**Problem description**
Find the word "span" in the data. Return every line where it appears.

**Data below**

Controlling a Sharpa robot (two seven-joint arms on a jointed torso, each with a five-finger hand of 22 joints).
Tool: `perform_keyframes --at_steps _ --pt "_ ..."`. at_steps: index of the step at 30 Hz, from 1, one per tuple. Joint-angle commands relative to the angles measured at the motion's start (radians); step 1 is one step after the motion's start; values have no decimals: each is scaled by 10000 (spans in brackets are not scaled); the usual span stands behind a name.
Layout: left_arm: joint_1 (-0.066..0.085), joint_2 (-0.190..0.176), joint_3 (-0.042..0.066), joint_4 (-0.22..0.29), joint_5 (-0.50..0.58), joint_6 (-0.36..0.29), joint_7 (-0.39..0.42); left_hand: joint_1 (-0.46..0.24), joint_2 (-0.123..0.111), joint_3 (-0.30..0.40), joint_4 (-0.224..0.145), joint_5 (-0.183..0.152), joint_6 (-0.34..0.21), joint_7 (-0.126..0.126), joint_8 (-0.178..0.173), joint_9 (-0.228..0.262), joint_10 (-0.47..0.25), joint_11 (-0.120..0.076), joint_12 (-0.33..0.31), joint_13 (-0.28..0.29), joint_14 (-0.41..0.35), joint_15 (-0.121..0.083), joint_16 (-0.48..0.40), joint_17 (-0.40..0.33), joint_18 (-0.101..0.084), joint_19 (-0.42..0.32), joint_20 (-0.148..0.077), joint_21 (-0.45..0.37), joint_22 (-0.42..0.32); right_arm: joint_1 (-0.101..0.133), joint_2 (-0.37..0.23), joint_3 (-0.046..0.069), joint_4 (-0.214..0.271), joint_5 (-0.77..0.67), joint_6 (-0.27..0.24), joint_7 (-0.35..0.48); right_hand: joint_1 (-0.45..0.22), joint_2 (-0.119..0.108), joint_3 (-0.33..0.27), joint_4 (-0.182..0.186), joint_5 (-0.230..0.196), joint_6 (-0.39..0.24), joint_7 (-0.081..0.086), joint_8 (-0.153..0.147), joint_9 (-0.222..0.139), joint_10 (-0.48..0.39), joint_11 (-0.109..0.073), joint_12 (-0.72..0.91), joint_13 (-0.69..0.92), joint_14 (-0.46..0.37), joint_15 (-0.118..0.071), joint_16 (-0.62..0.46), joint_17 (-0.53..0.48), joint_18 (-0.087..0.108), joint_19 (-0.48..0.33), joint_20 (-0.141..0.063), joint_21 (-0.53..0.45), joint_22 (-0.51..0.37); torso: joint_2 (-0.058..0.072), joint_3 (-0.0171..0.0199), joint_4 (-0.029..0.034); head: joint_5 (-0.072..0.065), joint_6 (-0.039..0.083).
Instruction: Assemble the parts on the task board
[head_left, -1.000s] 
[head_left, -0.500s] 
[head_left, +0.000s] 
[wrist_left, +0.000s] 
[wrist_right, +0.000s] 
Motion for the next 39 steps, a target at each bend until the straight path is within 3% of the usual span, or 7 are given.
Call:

**Answer space**
Tool: `perform_keyframes --at_steps _ --pt "_ ..."`. at_steps: index of the step at 30 Hz, from 1, one per tuple. Joint-angle commands relative to the angles measured at the motion's start (radians); step 1 is one step after the motion's start; values have no decimals: each is scaled by 10000 (spans in brackets are not scaled); the usual span stands behind a name.
Motion for the next 39 steps, a target at each bend until the straight path is within 3% of the usual span, or 7 are given.

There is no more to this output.